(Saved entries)

+ + + + + + +

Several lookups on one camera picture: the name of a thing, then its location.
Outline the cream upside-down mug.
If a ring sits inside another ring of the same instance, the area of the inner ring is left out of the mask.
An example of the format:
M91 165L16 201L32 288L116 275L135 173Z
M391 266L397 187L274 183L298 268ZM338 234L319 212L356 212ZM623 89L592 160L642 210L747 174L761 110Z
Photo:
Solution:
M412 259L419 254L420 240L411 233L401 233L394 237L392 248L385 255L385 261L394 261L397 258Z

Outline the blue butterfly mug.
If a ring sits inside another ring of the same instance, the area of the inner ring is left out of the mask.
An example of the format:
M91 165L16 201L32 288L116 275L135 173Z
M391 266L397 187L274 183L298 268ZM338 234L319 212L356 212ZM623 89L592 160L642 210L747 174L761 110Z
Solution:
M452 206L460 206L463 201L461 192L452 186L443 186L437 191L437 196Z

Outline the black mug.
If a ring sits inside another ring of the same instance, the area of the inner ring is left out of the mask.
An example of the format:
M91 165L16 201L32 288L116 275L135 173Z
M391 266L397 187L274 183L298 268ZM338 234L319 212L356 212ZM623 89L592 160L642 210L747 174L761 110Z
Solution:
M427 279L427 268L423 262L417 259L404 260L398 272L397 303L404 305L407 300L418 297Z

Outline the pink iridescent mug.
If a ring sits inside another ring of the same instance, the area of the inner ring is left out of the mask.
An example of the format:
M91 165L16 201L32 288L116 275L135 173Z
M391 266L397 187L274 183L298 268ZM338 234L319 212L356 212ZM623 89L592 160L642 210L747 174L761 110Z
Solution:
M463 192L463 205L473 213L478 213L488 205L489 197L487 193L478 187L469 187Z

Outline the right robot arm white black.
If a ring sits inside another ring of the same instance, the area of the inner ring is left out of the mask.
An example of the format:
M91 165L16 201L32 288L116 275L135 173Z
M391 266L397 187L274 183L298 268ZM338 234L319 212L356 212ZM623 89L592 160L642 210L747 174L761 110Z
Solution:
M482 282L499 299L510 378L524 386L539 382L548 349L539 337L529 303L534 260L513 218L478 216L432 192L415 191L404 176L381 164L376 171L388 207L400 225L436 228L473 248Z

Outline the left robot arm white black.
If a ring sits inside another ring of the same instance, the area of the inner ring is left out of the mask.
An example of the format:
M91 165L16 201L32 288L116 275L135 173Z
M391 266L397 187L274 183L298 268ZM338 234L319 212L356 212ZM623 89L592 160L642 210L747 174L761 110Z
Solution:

+ + + + + + +

__Required work__. The word "white" may occur in lines of the records. Report how many such lines there are, giving only the number.

__Exercise output__. 2